Рембрандт-гравер – явление, не имеющее аналогов в истории искусства. Развитая им техника гравирования оказалась столь сложной, что, за редчайшими исключениями, попытки последователей, учеников и имитаторов повторить его приемы заканчивались провалом. Именно для этого художника техника офорта оказалась наиболее адекватной тому, что он хотел получить на листе бумаги. А хотел он почти невозможного – создать на бумаге мир, способный поспорить с миром его же живописи. Как и в живописи, главным в офортах Рембрандта был свет. Ему подчинены линии и техника, ради него эксперименты, многие из которых долгое время принимались за следы неаккуратности или забывчивости мастера. Но каждое движение гравера здесь было отточено и продумано. Именно поэтому «пробные» отпечатки с досок, которые его предшественниками браковались, у Рембрандта получают статус самостоятельных произведений. Последовательность таких отпечатков с авторскими изменениями исчисляется «состояниями» (у Рембрандта их число доходит до двенадцати).

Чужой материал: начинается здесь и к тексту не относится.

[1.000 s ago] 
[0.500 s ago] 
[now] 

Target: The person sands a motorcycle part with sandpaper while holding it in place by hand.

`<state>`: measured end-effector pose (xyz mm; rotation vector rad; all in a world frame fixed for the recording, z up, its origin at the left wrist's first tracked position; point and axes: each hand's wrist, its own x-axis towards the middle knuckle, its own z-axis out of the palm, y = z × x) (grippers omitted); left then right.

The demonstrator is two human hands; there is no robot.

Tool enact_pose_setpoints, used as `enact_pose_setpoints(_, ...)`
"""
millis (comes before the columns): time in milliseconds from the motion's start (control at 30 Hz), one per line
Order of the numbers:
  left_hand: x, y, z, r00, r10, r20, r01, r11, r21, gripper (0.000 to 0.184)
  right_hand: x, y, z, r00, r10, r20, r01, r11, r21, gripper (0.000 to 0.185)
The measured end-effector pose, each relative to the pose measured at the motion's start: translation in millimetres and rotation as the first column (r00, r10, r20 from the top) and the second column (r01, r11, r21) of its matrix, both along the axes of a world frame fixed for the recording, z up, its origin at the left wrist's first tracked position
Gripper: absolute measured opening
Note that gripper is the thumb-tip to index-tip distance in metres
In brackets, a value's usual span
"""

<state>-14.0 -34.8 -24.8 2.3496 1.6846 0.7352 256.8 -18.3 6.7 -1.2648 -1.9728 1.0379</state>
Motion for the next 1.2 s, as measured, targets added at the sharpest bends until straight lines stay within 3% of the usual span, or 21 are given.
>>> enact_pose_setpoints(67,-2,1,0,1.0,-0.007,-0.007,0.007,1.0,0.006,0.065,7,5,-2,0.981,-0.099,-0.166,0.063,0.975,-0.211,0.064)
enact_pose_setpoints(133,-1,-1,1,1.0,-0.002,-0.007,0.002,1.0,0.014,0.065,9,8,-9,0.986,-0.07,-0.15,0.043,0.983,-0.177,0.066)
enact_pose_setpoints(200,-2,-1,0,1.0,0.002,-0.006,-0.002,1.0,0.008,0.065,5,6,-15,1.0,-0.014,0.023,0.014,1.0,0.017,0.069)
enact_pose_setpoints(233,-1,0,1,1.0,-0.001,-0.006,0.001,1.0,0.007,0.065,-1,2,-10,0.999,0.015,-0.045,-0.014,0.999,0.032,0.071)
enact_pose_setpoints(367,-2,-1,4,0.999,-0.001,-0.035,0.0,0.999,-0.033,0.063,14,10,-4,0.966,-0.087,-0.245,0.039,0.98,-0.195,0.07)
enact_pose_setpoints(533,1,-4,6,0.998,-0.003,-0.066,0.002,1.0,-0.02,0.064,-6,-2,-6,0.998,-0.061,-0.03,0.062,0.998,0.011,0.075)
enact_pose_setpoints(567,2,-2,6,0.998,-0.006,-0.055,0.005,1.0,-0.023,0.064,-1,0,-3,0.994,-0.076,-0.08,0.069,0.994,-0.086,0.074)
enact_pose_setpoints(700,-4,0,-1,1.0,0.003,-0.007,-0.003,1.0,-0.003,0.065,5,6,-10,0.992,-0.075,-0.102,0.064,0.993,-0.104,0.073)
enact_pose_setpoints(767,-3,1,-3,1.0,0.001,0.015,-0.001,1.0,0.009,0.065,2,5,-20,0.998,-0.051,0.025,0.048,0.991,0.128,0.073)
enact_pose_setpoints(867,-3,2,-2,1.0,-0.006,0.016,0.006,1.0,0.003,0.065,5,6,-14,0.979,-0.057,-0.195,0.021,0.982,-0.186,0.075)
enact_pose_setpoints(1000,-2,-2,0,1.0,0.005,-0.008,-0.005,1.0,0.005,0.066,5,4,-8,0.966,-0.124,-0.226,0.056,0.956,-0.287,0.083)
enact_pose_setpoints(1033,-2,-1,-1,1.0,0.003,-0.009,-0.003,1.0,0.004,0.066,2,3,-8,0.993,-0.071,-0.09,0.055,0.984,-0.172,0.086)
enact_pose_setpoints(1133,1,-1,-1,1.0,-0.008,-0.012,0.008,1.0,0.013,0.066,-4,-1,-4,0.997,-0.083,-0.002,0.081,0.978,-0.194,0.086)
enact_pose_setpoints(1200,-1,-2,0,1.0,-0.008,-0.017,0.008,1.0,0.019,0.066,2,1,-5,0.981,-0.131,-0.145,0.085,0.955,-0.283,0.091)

Увидеть их рядом – это не столько возможность заглянуть на «кухню» художника, сколько способ стать очевидцем феерической артистической игры, в которой порой один только выбеленный луч в кромешной черноте штриха способен произвести эффект разорвавшейся бомбы. И создать новый шедевр.
По подбору офортов и их «состояний» собрание Ровинского – одно из самых полных в мире (968 гравюр Рембрандта и его школы). Оно много говорит о Рембрандте и немало – о собирателе. Дмитрий Александрович Ровинский (1824–1895) – юрист, один из инициаторов российской судебной реформы. Его собрание насчитывало около 100 тысяч русских и западноевропейских гравюр. Однако восторгами владельца сокровищ дело не обошлось – как и в судебном деле, Ровинский и здесь верил в порядок. Создание отечественной науки об искусстве он начал с написания истории иконописи и гравирования, а также каталогов русского лубка и офортов Рембрандта. В собирании русской гравюры он видел свой гражданский долг. В погоне за офортами Рембрандта было удовольствие, азарт и желание поймать то, что ставит этого гравера выше всех остальных. Его каталог офортов Рембрандта – строгая классификация, в которой особое внимание уделяется определению «состояний» офорта. Но вступление к нему – это еще и очень личный текст, взгляд на художника, в значительной степени окрашенный национальными мифами. Во многом благодаря Ровинскому и влиявшему на него пламенному Владимиру Стасову «русский Рембрандт» считывался их современниками как предтеча передвижников, художник социального гнева и протеста.